What you need to do -
Please output exactly the part of the records below that opens with the line containing "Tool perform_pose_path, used" and closes with the line containing "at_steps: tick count", both lines included, and nothing else.

Task input -
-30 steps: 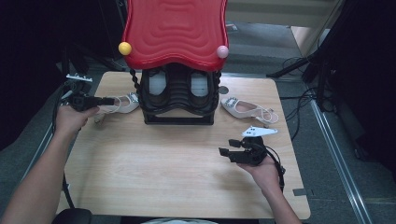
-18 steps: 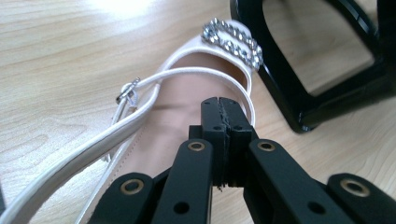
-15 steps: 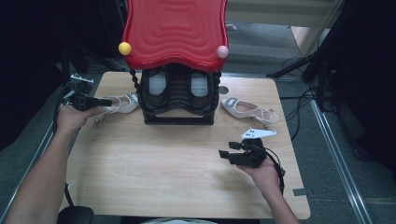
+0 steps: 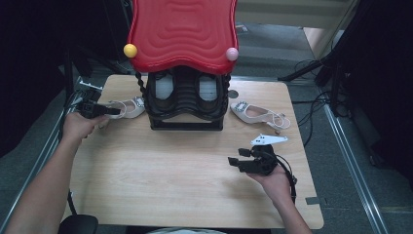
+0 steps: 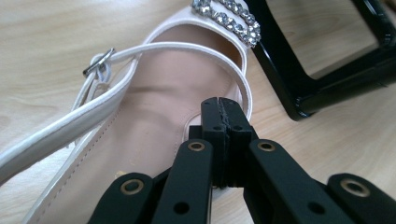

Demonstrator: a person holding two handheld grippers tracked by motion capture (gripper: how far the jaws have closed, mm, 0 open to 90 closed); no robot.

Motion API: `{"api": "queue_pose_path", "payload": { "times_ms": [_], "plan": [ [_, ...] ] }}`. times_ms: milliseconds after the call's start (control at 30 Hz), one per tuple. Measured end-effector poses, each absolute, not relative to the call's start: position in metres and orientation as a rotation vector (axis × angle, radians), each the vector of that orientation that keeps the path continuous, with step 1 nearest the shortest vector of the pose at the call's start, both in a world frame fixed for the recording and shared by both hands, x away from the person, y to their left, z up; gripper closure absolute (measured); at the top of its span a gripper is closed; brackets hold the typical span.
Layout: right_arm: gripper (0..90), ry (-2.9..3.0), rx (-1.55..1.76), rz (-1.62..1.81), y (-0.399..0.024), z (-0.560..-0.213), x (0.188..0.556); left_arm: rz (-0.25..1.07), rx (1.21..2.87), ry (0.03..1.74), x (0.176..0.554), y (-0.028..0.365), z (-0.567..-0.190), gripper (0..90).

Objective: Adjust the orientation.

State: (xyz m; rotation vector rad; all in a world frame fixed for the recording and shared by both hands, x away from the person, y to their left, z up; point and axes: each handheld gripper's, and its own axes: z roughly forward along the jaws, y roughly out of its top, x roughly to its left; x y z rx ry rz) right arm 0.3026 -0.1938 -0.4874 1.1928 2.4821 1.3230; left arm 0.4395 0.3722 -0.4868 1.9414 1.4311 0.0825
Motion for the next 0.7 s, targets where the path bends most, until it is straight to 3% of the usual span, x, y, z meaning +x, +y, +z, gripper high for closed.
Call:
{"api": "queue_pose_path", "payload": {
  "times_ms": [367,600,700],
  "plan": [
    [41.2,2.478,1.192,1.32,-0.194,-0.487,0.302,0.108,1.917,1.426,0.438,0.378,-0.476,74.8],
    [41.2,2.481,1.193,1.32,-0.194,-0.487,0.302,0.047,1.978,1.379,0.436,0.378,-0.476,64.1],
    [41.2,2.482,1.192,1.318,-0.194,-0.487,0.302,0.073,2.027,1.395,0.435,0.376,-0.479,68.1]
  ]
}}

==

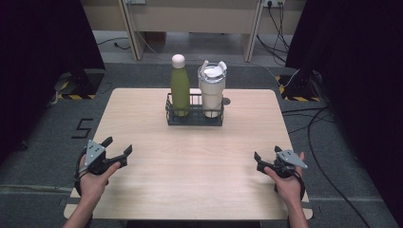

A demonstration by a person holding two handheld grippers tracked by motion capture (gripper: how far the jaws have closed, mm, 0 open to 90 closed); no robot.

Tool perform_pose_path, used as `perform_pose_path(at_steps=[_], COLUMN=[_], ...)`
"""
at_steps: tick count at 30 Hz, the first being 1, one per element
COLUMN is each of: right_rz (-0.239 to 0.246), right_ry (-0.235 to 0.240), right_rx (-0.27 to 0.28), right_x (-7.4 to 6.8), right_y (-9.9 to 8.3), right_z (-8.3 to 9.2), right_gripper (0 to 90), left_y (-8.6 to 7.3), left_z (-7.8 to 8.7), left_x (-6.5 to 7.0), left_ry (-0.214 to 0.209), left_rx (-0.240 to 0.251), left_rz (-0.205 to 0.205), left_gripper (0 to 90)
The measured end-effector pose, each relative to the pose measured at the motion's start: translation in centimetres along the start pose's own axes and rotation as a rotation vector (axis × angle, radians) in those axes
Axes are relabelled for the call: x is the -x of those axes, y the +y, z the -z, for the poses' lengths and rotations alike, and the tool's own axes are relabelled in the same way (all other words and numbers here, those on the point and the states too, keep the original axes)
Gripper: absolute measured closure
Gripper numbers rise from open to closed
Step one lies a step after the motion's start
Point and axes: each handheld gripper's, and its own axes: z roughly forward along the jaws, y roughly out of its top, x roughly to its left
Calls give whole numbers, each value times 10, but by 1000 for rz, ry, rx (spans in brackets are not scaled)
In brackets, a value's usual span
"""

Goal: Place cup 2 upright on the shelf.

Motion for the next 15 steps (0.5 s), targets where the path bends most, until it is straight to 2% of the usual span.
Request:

Solution to the exercise -
Tool perform_pose_path, used as `perform_pose_path(at_steps=[_], COLUMN=[_], ...)`
"""
at_steps: tick count at 30 Hz, the first being 1, one per element

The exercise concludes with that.